WHAT YOU NEED TO DO -> Word for word, repeat every record.

Records from a collection
——————————
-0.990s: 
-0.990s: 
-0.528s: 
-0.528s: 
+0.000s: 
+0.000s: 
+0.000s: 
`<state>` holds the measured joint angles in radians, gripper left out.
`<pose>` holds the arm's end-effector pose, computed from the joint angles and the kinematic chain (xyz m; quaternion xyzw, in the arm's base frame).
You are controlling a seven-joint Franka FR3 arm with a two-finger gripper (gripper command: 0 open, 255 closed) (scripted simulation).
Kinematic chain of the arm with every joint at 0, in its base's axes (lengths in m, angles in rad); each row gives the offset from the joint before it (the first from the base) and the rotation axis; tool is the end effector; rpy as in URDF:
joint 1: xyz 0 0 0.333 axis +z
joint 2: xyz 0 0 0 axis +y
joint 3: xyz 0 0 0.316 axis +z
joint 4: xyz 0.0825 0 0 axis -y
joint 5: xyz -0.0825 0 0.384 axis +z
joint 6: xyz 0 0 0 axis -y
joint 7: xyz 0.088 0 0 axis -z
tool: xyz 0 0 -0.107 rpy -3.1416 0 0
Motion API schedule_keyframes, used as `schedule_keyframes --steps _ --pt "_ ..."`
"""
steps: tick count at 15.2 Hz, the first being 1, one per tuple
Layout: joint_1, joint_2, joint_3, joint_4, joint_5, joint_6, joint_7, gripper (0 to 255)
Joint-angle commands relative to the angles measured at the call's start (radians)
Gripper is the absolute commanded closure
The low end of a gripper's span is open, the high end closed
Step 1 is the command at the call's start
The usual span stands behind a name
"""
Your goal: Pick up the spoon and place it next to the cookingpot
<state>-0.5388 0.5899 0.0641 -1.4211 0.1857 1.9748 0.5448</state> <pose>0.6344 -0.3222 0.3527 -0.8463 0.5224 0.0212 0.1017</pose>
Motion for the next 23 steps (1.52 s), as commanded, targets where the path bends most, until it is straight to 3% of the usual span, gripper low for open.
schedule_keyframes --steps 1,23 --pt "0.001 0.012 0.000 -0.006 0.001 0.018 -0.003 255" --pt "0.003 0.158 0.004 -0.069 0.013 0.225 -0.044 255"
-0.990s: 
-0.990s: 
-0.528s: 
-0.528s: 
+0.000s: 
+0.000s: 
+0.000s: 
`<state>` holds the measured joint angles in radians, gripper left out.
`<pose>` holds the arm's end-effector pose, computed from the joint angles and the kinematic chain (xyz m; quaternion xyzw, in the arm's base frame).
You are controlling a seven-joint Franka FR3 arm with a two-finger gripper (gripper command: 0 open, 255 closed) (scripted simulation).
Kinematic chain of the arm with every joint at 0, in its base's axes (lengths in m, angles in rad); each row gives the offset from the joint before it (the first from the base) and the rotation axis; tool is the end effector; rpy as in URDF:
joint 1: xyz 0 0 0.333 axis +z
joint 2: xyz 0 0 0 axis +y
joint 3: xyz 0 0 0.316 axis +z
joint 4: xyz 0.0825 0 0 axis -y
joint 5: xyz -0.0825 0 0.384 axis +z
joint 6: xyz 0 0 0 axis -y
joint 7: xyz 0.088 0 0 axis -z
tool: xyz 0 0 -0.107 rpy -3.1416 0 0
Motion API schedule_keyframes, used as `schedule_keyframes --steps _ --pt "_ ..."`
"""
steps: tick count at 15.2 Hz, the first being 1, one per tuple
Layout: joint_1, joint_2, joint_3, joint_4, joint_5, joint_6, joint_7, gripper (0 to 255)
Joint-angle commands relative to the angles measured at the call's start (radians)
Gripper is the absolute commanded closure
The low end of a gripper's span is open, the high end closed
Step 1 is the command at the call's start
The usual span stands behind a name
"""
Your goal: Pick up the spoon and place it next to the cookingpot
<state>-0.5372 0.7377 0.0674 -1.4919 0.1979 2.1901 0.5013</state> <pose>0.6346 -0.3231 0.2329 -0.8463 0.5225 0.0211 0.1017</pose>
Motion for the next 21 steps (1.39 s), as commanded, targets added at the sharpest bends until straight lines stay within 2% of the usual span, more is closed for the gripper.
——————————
EXERCISE OUTPUT ->
-0.990s: 
-0.990s: 
-0.528s: 
-0.528s: 
+0.000s: 
+0.000s: 
+0.000s: 
`<state>` holds the measured joint angles in radians, gripper left out.
`<pose>` holds the arm's end-effector pose, computed from the joint angles and the kinematic chain (xyz m; quaternion xyzw, in the arm's base frame).
You are controlling a seven-joint Franka FR3 arm with a two-finger gripper (gripper command: 0 open, 255 closed) (scripted simulation).
Kinematic chain of the arm with every joint at 0, in its base's axes (lengths in m, angles in rad); each row gives the offset from the joint before it (the first from the base) and the rotation axis; tool is the end effector; rpy as in URDF:
joint 1: xyz 0 0 0.333 axis +z
joint 2: xyz 0 0 0 axis +y
joint 3: xyz 0 0 0.316 axis +z
joint 4: xyz 0.0825 0 0 axis -y
joint 5: xyz -0.0825 0 0.384 axis +z
joint 6: xyz 0 0 0 axis -y
joint 7: xyz 0.088 0 0 axis -z
tool: xyz 0 0 -0.107 rpy -3.1416 0 0
Motion API schedule_keyframes, used as `schedule_keyframes --steps _ --pt "_ ..."`
"""
steps: tick count at 15.2 Hz, the first being 1, one per tuple
Layout: joint_1, joint_2, joint_3, joint_4, joint_5, joint_6, joint_7, gripper (0 to 255)
Joint-angle commands relative to the angles measured at the call's start (radians)
Gripper is the absolute commanded closure
The low end of a gripper's span is open, the high end closed
Step 1 is the command at the call's start
The usual span stands behind a name
"""
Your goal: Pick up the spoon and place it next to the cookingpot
<state>-0.5388 0.5899 0.0641 -1.4211 0.1857 1.9748 0.5448</state> <pose>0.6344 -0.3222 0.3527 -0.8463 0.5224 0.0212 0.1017</pose>
Motion for the next 23 steps (1.52 s), as commanded, targets where the path bends most, until it is straight to 3% of the usual span, gripper low for open.
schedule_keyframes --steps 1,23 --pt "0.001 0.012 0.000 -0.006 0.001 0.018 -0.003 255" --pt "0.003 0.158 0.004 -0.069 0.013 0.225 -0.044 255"
-0.990s: 
-0.990s: 
-0.528s: 
-0.528s: 
+0.000s: 
+0.000s: 
+0.000s: 
`<state>` holds the measured joint angles in radians, gripper left out.
`<pose>` holds the arm's end-effector pose, computed from the joint angles and the kinematic chain (xyz m; quaternion xyzw, in the arm's base frame).
You are controlling a seven-joint Franka FR3 arm with a two-finger gripper (gripper command: 0 open, 255 closed) (scripted simulation).
Kinematic chain of the arm with every joint at 0, in its base's axes (lengths in m, angles in rad); each row gives the offset from the joint before it (the first from the base) and the rotation axis; tool is the end effector; rpy as in URDF:
joint 1: xyz 0 0 0.333 axis +z
joint 2: xyz 0 0 0 axis +y
joint 3: xyz 0 0 0.316 axis +z
joint 4: xyz 0.0825 0 0 axis -y
joint 5: xyz -0.0825 0 0.384 axis +z
joint 6: xyz 0 0 0 axis -y
joint 7: xyz 0.088 0 0 axis -z
tool: xyz 0 0 -0.107 rpy -3.1416 0 0
Motion API schedule_keyframes, used as `schedule_keyframes --steps _ --pt "_ ..."`
"""
steps: tick count at 15.2 Hz, the first being 1, one per tuple
Layout: joint_1, joint_2, joint_3, joint_4, joint_5, joint_6, joint_7, gripper (0 to 255)
Joint-angle commands relative to the angles measured at the call's start (radians)
Gripper is the absolute commanded closure
The low end of a gripper's span is open, the high end closed
Step 1 is the command at the call's start
The usual span stands behind a name
"""
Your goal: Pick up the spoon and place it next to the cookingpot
<state>-0.5372 0.7377 0.0674 -1.4919 0.1979 2.1901 0.5013</state> <pose>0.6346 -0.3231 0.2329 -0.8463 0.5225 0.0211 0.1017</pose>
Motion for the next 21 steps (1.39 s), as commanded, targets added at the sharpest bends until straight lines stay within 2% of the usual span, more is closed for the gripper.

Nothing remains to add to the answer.